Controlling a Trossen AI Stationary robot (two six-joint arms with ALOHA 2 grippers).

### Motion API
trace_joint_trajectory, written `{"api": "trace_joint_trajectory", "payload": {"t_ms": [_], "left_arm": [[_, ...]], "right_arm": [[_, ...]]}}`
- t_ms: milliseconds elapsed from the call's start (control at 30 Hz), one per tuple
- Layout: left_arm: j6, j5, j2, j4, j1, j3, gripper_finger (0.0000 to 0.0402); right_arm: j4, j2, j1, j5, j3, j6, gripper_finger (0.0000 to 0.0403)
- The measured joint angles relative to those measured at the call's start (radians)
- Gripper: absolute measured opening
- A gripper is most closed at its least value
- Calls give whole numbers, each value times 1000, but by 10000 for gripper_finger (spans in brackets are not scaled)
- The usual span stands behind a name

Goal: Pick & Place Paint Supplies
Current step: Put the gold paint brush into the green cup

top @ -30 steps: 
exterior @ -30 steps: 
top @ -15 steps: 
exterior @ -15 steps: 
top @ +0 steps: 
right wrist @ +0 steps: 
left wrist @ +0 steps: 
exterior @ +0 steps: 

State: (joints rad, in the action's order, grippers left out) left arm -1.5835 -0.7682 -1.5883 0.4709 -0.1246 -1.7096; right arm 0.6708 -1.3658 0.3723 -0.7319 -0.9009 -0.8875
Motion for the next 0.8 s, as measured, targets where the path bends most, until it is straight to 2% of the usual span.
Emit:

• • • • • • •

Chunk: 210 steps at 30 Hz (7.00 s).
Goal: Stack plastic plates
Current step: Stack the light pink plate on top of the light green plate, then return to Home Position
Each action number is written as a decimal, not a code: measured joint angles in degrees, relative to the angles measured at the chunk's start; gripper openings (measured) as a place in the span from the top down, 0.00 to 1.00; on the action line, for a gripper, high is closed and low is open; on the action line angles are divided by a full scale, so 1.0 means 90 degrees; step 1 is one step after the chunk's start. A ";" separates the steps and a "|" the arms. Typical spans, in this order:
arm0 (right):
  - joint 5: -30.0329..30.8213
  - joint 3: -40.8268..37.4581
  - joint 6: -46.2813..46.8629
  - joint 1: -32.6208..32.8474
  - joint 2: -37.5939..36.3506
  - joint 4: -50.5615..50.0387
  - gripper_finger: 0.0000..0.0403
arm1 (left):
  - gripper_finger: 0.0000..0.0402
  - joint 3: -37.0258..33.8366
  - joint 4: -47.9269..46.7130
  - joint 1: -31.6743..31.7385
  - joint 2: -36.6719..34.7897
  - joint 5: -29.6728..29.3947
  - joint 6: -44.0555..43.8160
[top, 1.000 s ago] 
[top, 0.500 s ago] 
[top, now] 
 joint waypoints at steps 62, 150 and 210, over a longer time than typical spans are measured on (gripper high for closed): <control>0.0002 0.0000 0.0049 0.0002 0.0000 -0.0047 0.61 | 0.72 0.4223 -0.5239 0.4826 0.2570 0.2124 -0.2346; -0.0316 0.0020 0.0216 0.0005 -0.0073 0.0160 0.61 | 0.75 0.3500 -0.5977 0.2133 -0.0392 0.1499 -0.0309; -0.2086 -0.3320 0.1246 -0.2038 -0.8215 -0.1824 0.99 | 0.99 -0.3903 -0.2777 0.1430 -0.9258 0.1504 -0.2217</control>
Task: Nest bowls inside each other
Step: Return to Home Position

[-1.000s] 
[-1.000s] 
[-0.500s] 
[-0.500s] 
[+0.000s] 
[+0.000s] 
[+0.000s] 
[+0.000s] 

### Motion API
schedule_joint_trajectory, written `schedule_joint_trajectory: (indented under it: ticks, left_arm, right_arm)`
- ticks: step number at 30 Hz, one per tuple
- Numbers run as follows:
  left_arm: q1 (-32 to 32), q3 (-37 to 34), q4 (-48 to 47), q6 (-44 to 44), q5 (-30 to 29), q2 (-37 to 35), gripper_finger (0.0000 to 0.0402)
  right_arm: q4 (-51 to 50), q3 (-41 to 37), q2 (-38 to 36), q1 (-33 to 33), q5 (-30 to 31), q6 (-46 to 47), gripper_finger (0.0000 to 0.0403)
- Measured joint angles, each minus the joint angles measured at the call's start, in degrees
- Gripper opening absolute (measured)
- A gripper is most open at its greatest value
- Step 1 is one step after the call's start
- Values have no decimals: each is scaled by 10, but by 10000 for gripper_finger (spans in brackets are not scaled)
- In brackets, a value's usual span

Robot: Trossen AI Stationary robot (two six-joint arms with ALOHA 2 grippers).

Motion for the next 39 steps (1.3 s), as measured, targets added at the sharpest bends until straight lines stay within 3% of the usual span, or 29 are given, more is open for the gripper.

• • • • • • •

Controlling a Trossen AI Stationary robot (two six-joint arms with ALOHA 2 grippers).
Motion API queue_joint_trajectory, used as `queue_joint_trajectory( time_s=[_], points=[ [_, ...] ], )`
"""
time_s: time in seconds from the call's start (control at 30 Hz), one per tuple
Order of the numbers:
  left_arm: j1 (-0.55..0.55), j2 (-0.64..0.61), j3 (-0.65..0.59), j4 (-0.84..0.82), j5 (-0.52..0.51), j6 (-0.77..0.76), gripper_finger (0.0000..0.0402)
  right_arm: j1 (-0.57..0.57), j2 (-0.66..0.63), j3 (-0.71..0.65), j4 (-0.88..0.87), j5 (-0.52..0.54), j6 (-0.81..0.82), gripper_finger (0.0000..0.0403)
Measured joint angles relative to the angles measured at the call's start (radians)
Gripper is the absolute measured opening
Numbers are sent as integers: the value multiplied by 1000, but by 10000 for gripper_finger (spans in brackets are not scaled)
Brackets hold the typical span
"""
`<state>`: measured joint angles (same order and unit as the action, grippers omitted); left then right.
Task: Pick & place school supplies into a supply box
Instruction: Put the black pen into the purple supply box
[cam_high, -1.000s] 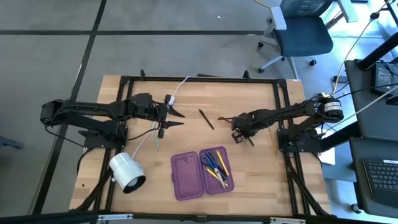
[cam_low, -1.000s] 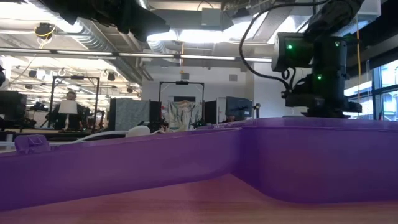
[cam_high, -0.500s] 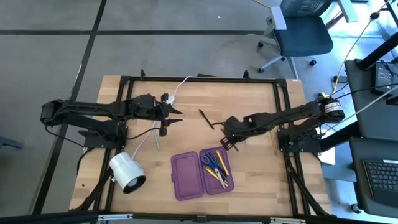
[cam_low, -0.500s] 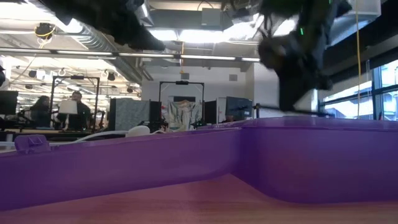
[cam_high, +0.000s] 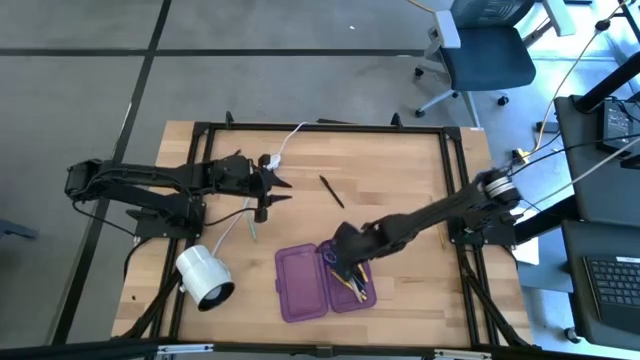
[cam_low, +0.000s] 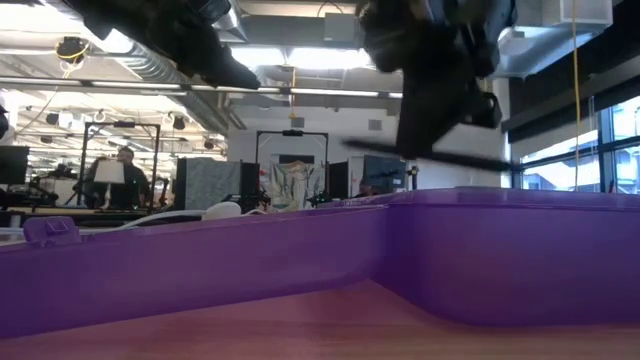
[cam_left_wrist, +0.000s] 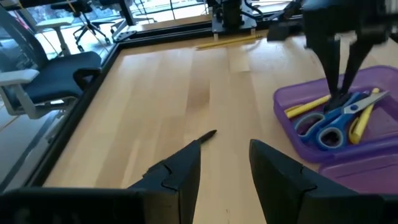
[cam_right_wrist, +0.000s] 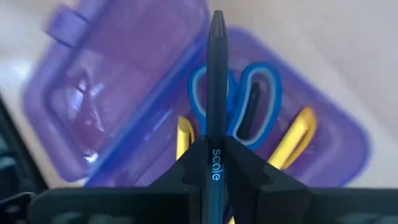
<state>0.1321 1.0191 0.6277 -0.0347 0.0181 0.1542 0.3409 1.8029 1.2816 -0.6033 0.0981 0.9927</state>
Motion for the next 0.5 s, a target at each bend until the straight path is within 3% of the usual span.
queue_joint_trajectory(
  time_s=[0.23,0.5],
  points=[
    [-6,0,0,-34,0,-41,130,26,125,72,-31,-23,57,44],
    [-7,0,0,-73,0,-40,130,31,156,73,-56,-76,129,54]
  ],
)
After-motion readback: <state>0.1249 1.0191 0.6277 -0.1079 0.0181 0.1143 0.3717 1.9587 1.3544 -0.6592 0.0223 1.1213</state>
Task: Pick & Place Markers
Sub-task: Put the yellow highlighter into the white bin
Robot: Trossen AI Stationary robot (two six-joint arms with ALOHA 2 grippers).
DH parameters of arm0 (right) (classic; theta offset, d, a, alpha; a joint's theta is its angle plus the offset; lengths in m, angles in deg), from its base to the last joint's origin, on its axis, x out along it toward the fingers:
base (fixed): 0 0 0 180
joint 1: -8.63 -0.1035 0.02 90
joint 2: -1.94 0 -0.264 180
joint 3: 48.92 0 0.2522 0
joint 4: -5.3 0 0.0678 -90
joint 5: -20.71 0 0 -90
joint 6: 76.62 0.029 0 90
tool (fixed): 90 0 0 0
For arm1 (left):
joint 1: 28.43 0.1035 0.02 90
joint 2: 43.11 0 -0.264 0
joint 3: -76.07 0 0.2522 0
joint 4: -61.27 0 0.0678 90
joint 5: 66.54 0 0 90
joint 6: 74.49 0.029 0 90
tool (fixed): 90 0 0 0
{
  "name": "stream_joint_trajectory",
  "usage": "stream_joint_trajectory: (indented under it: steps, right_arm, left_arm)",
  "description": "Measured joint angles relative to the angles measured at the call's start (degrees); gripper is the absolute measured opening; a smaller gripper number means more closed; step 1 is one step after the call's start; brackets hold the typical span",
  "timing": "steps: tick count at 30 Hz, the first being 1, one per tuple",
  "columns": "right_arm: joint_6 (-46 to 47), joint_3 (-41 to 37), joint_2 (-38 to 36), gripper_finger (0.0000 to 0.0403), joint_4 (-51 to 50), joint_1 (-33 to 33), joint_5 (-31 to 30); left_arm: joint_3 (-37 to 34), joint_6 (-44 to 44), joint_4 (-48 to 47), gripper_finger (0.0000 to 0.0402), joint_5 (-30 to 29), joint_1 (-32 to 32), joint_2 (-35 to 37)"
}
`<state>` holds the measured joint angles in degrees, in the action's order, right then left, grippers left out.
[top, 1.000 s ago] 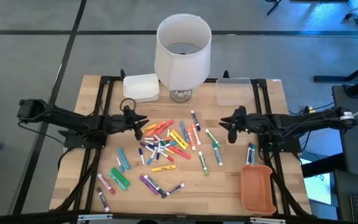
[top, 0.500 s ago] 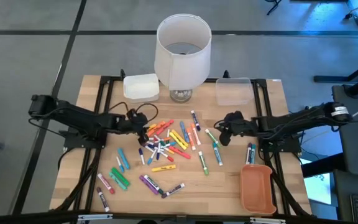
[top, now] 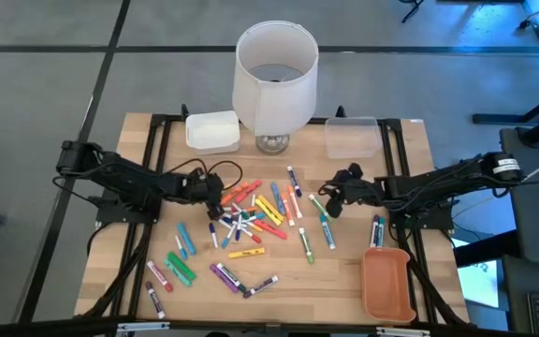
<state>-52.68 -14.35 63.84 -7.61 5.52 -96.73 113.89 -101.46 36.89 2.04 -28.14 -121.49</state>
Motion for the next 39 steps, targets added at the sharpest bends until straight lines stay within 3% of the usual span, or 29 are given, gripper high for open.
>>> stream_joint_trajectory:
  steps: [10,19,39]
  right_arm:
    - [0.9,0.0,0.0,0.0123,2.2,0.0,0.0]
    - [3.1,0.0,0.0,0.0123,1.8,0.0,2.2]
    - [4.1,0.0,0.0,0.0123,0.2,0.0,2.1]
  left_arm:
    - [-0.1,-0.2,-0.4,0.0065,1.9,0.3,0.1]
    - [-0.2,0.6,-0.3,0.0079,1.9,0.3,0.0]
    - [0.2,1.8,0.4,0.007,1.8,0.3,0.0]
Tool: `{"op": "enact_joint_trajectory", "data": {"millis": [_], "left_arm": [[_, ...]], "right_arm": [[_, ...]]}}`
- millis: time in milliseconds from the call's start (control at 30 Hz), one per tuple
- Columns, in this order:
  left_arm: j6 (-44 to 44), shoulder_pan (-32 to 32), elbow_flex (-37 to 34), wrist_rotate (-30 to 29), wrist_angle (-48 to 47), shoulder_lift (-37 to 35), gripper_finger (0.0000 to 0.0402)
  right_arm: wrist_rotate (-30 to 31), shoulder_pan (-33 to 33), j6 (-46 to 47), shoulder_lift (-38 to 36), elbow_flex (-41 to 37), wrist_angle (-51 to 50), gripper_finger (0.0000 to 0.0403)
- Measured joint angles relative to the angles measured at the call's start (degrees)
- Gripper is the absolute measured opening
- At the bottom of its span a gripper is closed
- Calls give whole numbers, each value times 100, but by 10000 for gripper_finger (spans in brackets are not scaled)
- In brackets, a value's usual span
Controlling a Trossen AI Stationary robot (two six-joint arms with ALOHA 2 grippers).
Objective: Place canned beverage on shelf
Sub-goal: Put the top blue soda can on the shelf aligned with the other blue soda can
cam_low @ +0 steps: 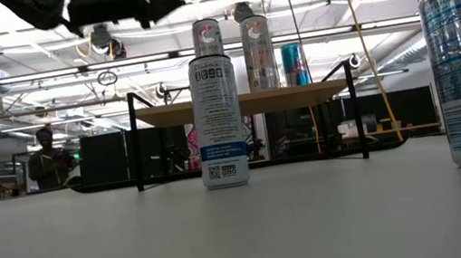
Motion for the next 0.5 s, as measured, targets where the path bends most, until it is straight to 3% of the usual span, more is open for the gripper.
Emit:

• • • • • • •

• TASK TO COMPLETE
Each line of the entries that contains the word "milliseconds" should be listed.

• SOLUTION FOR THIS EXERCISE
- t_ms: milliseconds elapsed from the call's start (control at 30 Hz), one per tuple
- millis: time in milliseconds from the call's start (control at 30 Hz), one per tuple

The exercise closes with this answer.